In Fig. 6a, b, for typical average turbulence \((C_n^2=10^{-15} m^{-2/3})\), the standard BER performance of \(10^{-9}\) is achieved, when minimum to maximum received power lies between \(-27.4\)  to \(-26.5\) dBm for Pol-H and \(-27.1\) to \(-26.1\) dBm for Pol-V. In contrast to wireless services, power reaches \(-24.7\) to \(-22.4\) dBm and \(-24.1\) to \(-22.1\) dBm. Therefore, the receiver sensitivity difference between these services lies between \(\sim 3\) to \(\sim \,4\) dBm. In the insets, for the fixed received power, the eye diagrams (the case of ONU1) within the time window of one bit period also display the deterioration differences for successive wired and wireless services. Although, it has been measured for the case of ONU1, same transition is likely to be observed for the rest of the cases.

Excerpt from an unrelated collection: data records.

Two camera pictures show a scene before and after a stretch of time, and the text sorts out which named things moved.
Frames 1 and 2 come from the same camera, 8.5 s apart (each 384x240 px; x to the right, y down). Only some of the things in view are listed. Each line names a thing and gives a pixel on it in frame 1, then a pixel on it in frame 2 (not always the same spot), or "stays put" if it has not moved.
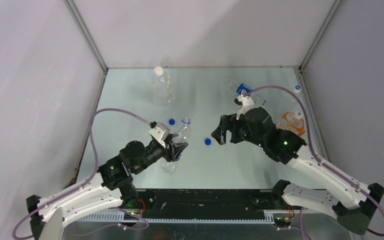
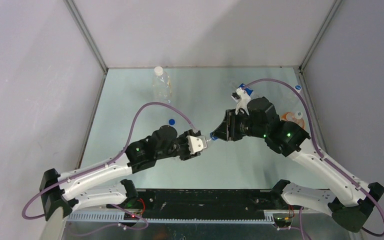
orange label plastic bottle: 290,122 stays put
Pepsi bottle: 180,136 -> 210,141
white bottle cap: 158,70 stays put
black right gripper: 219,133 stays put
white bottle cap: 298,115 stays put
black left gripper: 174,151 -> 187,156
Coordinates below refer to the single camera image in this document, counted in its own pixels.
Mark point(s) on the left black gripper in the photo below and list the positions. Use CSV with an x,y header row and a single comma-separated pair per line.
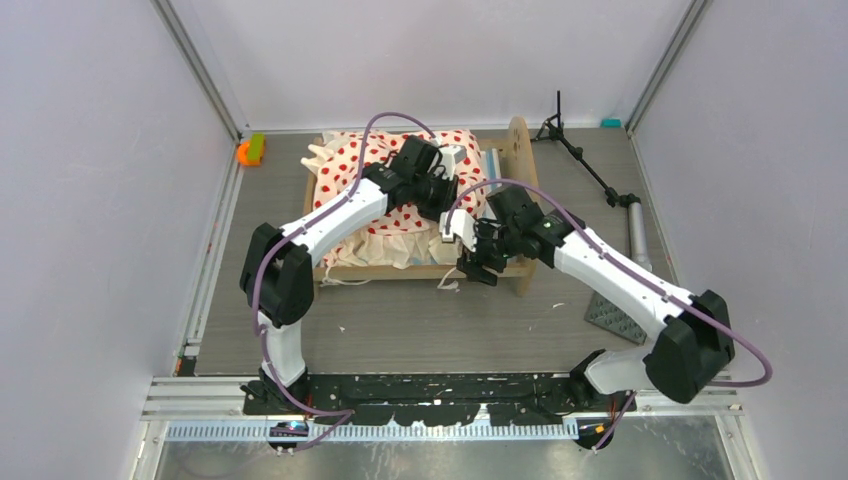
x,y
450,186

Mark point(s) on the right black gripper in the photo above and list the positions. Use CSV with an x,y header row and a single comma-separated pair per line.
x,y
471,262

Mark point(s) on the strawberry print ruffled blanket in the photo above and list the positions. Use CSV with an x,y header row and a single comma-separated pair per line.
x,y
378,201

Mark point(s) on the wooden pet bed frame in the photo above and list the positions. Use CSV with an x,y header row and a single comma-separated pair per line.
x,y
402,245

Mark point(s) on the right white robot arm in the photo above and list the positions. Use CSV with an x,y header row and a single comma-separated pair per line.
x,y
687,342

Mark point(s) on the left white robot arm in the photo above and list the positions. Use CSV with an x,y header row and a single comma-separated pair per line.
x,y
277,275

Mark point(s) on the black perforated pad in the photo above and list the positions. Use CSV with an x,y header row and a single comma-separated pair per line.
x,y
606,315

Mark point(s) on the teal small block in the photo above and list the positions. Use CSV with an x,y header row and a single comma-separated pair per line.
x,y
613,123

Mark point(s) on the orange green toy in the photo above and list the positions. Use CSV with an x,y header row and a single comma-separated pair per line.
x,y
250,153

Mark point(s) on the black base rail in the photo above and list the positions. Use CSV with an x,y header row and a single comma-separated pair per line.
x,y
408,408

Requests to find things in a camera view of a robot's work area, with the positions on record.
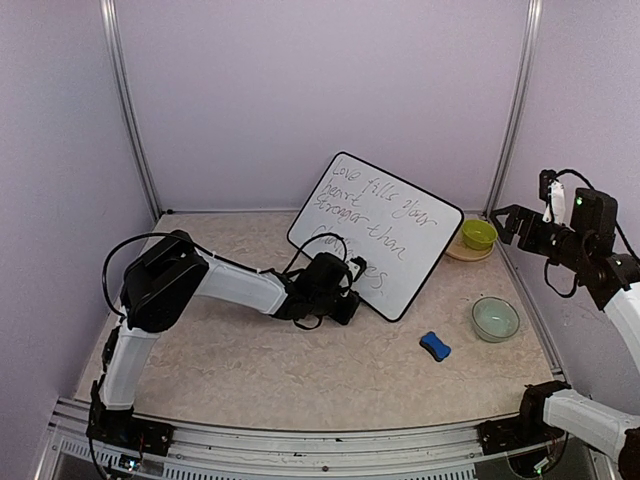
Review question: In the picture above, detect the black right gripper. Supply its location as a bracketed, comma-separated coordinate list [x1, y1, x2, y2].
[492, 203, 592, 271]

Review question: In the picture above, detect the white whiteboard with black frame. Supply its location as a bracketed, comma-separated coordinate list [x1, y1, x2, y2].
[287, 152, 464, 322]

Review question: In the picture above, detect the blue whiteboard eraser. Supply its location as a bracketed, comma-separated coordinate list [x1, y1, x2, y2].
[419, 331, 452, 362]

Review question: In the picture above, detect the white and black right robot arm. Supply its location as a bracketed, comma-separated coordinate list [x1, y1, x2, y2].
[490, 188, 639, 479]

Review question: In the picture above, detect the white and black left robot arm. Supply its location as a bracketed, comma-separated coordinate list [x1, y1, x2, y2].
[86, 230, 367, 456]

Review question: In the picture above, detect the yellow-green plastic bowl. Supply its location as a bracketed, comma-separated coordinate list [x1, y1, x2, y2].
[461, 219, 498, 251]

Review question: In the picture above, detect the beige wooden plate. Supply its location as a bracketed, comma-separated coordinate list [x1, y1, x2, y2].
[445, 235, 494, 262]

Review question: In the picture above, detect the clear glass bowl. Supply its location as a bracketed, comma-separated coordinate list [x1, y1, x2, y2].
[471, 297, 520, 343]

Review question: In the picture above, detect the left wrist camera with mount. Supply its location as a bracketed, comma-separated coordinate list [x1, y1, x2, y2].
[347, 256, 367, 275]

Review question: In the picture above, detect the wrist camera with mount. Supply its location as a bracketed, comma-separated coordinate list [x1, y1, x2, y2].
[347, 256, 367, 275]
[539, 169, 566, 225]

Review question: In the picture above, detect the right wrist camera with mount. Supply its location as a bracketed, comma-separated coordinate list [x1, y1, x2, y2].
[539, 169, 566, 225]

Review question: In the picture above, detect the front aluminium rail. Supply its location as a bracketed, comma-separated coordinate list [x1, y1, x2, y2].
[37, 397, 614, 480]

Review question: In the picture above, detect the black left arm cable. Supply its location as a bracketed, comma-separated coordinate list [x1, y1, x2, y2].
[101, 231, 174, 317]

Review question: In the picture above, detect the right aluminium frame post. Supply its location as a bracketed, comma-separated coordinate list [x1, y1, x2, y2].
[483, 0, 543, 218]

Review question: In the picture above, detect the aluminium frame post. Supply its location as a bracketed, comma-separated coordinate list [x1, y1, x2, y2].
[483, 0, 543, 218]
[99, 0, 163, 221]

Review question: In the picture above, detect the left aluminium frame post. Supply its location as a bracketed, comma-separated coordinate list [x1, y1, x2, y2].
[99, 0, 163, 221]

Figure 7a, b show the effect of turbulence (\(C_n^2 = 10^{-17} m^{-2/3}\) to \(10^{-12} m^{-2/3}\)) on 400 m FSO link. Though, both SOPs offer approximate similar performance, the significant impact of a crosstalk interference is observed on intermediate channel/bands \((\lambda _{2} /\lambda _{2a'}-\lambda _{2b}\), \(\lambda _{2a}-\lambda _{2b'})\) compared to outer channels/bands.

5 Conclusion

By upgrading the conventional FSO link, deployment of simultaneous wired and wireless services is proposed to be spread over the existing PON network in urban or highly congested areas. In this approach, a 400 m\(/18\times 2.5\) Gb/s FSO system is designed by interleaving baseband and multiband RF signals in DWDM architecture. To double the spectral efficiency, two distinct orthogonal SOPs are used for transmitting independent data streams in a single channel. The BER performance with respect to received optical power and turbulence strength on FSO link is evaluated. Results attribute that, intermediate channels/bands require a bit more spectral spacing to prevent overlapping induced congestion compared to outside channels/bands. In addition, for BER of \(10^{-9}\), wireless services require notable power than wired services due to the additional loss in an RF signal coverage.